Bostock, along with Altitude Express, Inc., et al. v. Zarda et al., as Co-Independent Executors of the Estate of Zarda, and R. G. & G. R. Harris Funeral Homes, Inc. v. Equal Employment Opportunity Commission et al., was brought before the Supreme Court because of a split in the Courts of Appeal.  The Seventh and Second Circuits held that Title VII prohibits employment discrimination based on sexual orientation.  Moreover, the Sixth Circuit agreed with the EEOC that Title VII protections also applied to transgender persons, too.  On the other hand, the Appellate Court in Bostock followed precedent set by an earlier case in the Eleventh Circuit that held that discrimination based on sexual orientation is not protected under Title VII.  The three cases were consolidated and heard before the U.S. Supreme Court in the fall of 2019.  The opinion, which was delivered on Monday, June 15, 2020, was authored by Justice Gorsuch, and joined with Chief Justice Roberts and Justices Ginsburg, Breyer, Sotomayor, and Kagan.  Justice Alito, joined by Justice Thomas, filed a dissenting opinion, as did Justice Kavanaugh.

The opinion, though quite long, states the conclusion concisely at the start:

Today, we must decide whether an employer can fire someone simply for being homosexual or transgender.  The answer is clear.  An employer who fires an individual for being homosexual or transgender fires that person for traits or actions it would not have questioned in members of a different sex.  Sex plays a necessary and undisguisable role in the decision, exactly what Title VII forbids.

If you want to read more about Title VII actions, the Ramsey County Law Library has a substantive employment law collection with several treatises focusing discrimination.  Representing Plaintiffs in Title VII Actions, Fifth Edition, by Robert E. McKnight, is a one-volume loose-leaf title that covers all aspects of litigating a Title VII case.  This title covers prohibited practices, such as disparate treatments, harassment, retaliation, failure to provide reasonable accommodations, and more.  It proceeds to explain pre-litigation charge filing, the litigation process, and remedies.

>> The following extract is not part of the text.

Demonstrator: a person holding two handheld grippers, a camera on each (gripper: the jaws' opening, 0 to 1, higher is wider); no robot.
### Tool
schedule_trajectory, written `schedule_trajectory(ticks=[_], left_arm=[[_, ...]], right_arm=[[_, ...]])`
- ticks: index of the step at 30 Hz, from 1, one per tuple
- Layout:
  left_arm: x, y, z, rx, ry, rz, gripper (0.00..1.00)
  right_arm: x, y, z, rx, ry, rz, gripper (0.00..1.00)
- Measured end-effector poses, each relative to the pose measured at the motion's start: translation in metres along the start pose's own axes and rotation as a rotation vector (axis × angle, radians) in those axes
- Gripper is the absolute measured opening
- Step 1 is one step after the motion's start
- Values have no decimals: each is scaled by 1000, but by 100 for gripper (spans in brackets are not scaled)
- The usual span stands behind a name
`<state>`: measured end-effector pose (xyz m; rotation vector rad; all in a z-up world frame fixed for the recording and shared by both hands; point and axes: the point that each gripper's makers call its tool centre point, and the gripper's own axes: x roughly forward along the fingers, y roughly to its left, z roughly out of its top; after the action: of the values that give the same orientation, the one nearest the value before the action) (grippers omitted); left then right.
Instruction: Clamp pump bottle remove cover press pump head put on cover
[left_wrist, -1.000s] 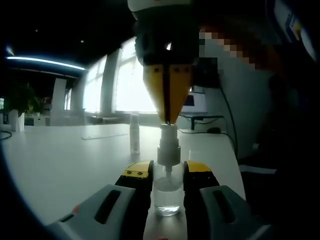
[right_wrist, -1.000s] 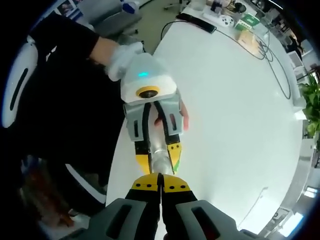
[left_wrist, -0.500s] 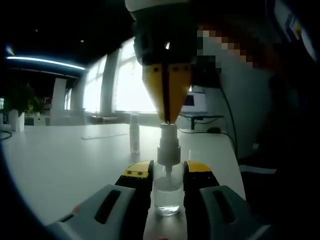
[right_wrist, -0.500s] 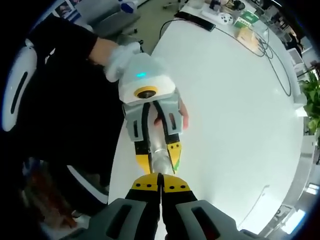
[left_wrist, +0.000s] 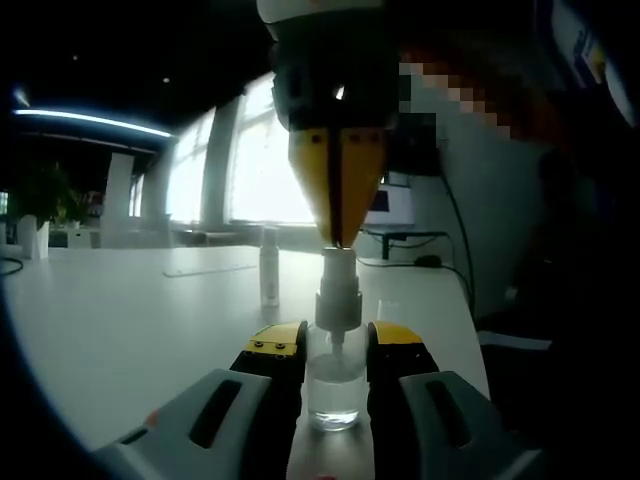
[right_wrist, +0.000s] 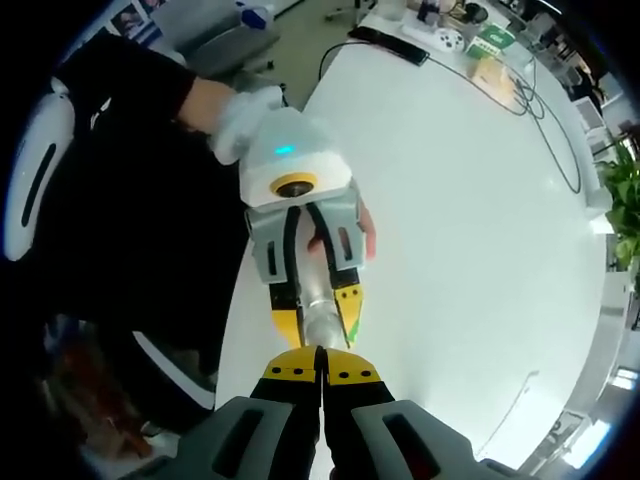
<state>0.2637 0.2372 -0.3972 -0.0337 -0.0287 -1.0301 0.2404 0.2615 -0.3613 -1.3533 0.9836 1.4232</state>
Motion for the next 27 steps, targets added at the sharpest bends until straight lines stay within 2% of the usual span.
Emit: schedule_trajectory(ticks=[17,22,27], left_arm=[[-1,1,0,2,1,0,15],[-1,2,-1,4,1,0,15],[-1,1,0,6,1,0,15]], right_arm=[[0,0,1,-8,4,-2,0],[1,-1,0,46,10,2,0],[3,0,0,35,12,7,0]])
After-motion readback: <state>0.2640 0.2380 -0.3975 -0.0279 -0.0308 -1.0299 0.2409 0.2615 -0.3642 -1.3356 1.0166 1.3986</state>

Another title that would be of interest is Employee Dismissal Law and Practice, Seventh Edition, by Hank Perritt, Jr.   This two-volume set covers these topics:  Employment at will, statutory protection against discrimination based on characteristic, discrimination based on conduct, procedural issues for statutory discrimination, downsizing, arbitration, contract theories, tort theories, special problems of public employment, proof and procedure, employer personnel problems, and wrongful dismissal legislation.  This title has an extensive look at the appellate decision in Zarda (mentioned above) as well Oncale v. Sundowner Offshore Services, Inc., 523 U.S. 75 (1998), which held that sexual harassment in the workplace between members of the same sex is prohibited under Title VII.  You can guarantee that both of titles will be updated soon to reflect the decision in Bostock!

In support of Pride Month, the Law Library is displaying a few titles that discuss and explain LGBT rights and the law.  We are expecting a few new books to come in soon, including a new book due in at the end of June titled Law and the Gay Rights Story: The Long Search for Equal Justice in a Divided Democracy.  We hope to see you in the Law Library soon.  Happy Pride Month!